### Your assignment
Go through the material underneath and show every line where the string "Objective" occurs.

### Data for review
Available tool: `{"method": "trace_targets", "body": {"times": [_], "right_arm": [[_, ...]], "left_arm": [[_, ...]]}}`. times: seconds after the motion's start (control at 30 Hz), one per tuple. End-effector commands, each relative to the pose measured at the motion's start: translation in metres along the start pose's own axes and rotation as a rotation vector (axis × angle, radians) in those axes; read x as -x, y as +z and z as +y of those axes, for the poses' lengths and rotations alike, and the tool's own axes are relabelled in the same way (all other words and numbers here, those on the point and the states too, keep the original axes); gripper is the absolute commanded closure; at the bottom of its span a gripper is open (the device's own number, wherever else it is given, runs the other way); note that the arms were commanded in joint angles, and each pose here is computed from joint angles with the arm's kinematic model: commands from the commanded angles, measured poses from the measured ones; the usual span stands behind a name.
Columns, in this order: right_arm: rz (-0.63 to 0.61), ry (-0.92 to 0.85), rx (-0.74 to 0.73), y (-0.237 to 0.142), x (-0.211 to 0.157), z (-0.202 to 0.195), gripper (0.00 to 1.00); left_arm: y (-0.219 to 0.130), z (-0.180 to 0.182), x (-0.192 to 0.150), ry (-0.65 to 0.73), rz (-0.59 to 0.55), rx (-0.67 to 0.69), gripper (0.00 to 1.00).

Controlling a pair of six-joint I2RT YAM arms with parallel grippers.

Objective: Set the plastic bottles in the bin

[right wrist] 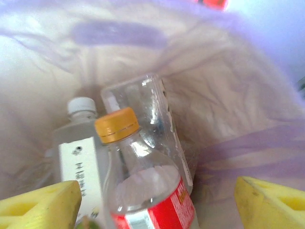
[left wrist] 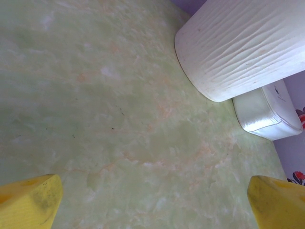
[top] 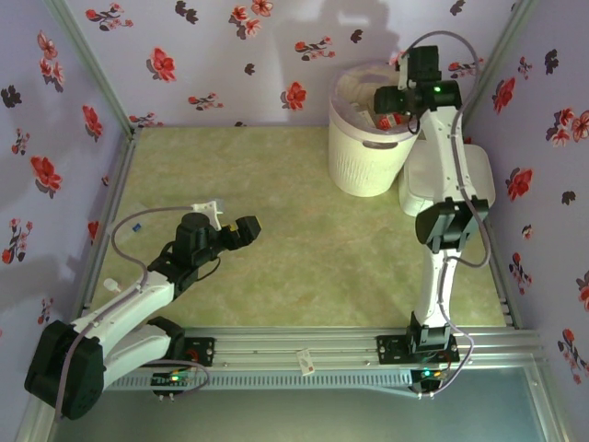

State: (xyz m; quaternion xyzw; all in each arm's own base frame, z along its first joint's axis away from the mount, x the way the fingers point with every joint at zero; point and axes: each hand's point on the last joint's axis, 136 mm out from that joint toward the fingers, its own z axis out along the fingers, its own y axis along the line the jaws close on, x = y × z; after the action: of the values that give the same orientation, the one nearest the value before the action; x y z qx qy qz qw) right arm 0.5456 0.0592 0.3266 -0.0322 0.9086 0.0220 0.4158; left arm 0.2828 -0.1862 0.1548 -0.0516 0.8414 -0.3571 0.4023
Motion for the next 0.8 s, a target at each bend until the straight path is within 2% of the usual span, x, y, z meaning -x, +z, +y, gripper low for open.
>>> {"method": "trace_targets", "body": {"times": [0.0, 0.3, 0.5, 0.67, 0.77], "right_arm": [[-0.084, -0.029, -0.009, -0.051, 0.018, 0.002, 0.14], [-0.184, -0.065, 0.004, -0.121, 0.0, 0.026, 0.14], [-0.279, -0.055, 0.032, -0.164, -0.033, 0.038, 0.13], [-0.292, -0.05, 0.029, -0.172, -0.078, 0.039, 0.12], [-0.273, -0.022, 0.035, -0.168, -0.106, 0.038, 0.09]], "left_arm": [[-0.002, 0.003, 0.005, -0.007, -0.026, 0.008, 0.0], [-0.008, -0.015, 0.023, 0.072, -0.079, -0.04, 0.0], [-0.009, -0.021, 0.043, 0.168, -0.077, 0.019, 0.0], [-0.018, -0.015, 0.068, 0.258, -0.168, 0.117, 0.01], [-0.023, -0.008, 0.076, 0.345, -0.174, 0.185, 0.0]]}}
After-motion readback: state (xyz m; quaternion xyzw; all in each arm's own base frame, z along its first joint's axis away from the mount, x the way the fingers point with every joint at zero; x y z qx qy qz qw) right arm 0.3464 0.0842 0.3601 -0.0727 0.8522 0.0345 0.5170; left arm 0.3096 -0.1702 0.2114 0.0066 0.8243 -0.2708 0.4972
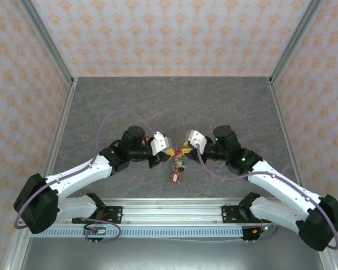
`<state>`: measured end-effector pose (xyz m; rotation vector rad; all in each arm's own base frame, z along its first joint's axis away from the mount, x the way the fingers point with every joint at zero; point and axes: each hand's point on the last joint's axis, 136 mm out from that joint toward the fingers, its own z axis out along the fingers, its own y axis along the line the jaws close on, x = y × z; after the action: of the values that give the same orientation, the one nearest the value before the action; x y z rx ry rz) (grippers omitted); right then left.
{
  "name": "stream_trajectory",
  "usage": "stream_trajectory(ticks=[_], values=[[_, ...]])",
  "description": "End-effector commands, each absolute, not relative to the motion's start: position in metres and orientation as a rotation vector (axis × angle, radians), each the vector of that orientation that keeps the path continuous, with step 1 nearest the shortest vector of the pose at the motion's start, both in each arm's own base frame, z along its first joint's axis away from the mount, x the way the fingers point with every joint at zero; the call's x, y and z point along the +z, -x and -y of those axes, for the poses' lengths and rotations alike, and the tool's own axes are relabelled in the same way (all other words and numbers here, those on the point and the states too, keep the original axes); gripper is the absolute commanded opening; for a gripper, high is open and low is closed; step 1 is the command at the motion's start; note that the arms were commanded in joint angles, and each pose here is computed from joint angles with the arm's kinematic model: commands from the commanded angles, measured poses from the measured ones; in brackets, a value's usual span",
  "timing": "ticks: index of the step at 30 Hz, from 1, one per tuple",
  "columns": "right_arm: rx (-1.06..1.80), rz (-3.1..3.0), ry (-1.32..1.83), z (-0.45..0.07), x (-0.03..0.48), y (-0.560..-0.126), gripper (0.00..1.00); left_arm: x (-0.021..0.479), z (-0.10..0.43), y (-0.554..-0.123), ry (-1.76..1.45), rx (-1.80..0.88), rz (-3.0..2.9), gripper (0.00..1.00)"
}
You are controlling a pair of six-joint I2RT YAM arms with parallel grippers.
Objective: Put the keys on the keyring
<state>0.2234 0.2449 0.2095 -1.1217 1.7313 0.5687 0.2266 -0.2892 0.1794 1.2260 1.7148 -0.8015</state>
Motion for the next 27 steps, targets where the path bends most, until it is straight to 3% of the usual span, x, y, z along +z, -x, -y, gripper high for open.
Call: stream_trajectory(ticks=[1,8,13,15,18,21,27], values=[[0.416,-1.870,0.556,-0.199,0.233,-0.278,0.27,0.214,0.293,-0.241,-1.118,-0.791,-1.631,0.00],[0.181,-2.236,-0.114,-0.101,0.188,-0.309,0.30,0.229,0.283,-0.253,-0.973,-0.758,-1.623,0.00],[0.271,-2.294,-0.588,-0.046,0.148,-0.305,0.29,0.243,0.276,-0.257,-0.892,-0.748,-1.604,0.00],[0.309,-2.282,-0.743,-0.025,0.133,-0.299,0.37,0.247,0.274,-0.257,-0.868,-0.750,-1.594,0.00],[0.266,-2.293,-0.901,0.001,0.116,-0.283,0.35,0.248,0.271,-0.256,-0.857,-0.743,-1.596,0.00],[0.215,-2.322,-0.952,0.012,0.107,-0.274,0.47,0.250,0.270,-0.256,-0.854,-0.737,-1.590,0.00],[0.201,-2.355,-0.906,0.011,0.101,-0.273,0.51,0.250,0.270,-0.256,-0.857,-0.736,-1.583,0.00]])
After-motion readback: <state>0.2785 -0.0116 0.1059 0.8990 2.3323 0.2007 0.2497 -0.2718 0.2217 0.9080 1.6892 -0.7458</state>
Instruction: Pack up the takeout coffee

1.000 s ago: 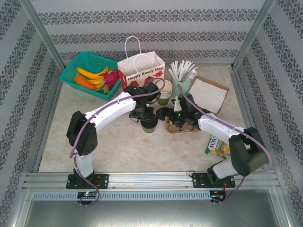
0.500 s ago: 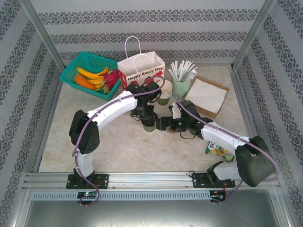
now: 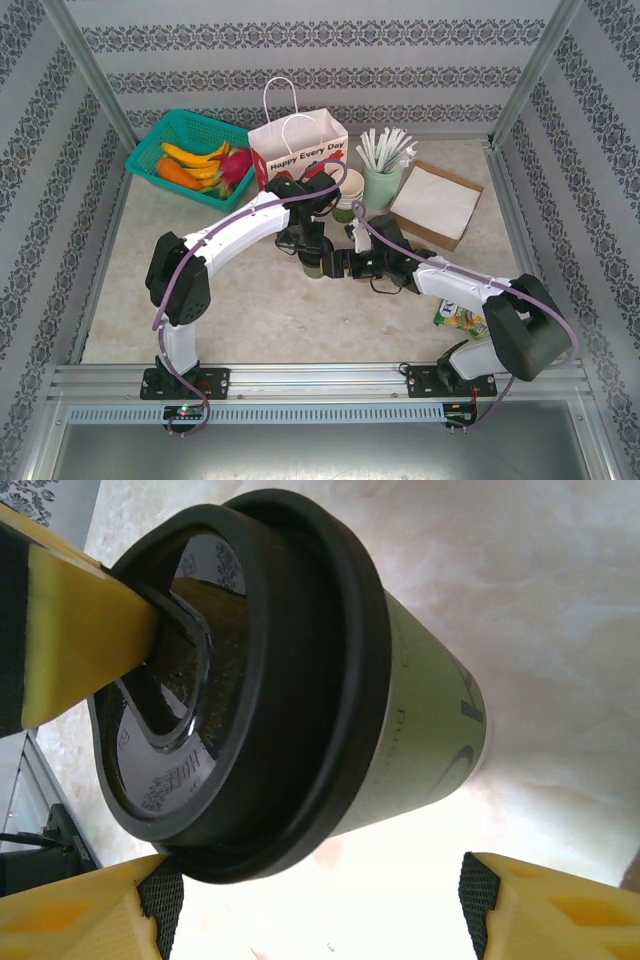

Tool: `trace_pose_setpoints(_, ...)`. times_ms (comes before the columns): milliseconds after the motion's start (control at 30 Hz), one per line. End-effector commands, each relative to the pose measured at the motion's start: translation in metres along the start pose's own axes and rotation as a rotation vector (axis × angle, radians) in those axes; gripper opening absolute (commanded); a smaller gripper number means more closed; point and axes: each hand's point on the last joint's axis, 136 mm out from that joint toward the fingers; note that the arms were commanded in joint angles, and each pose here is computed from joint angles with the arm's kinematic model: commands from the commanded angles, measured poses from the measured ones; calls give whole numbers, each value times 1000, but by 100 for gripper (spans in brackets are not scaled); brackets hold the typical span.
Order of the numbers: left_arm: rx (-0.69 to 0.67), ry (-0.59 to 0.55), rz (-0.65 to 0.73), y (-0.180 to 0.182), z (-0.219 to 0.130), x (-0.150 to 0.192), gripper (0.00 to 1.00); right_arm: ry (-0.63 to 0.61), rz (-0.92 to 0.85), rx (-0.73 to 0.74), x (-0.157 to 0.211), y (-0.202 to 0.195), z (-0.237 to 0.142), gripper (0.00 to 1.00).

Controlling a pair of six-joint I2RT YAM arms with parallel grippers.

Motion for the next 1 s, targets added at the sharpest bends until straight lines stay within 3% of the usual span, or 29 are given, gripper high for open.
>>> trace_pose_setpoints(0, 1, 80, -30, 1, 26, 13, 0, -15, 7, 110, -2, -21, 7, 74)
trace_pose_setpoints(200, 42, 137, -45, -5, 41, 28, 0, 1, 63, 206, 7, -46, 9, 72)
trace_pose_setpoints(500, 83, 150, -55, -15, 44, 29, 0, 38, -53, 95, -3, -4, 28, 71)
trace_pose_setpoints(767, 44, 118, -44, -8, 38, 21, 0, -40, 14, 146, -16, -23, 11, 68)
trace_pose_setpoints(967, -1, 102, -23, 0, 32, 18, 0, -54, 74, -63, -27, -7, -19, 63)
Point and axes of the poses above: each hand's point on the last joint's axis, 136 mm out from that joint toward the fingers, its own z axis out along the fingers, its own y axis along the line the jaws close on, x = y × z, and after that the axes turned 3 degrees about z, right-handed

### Result of the task
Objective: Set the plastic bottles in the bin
Objective: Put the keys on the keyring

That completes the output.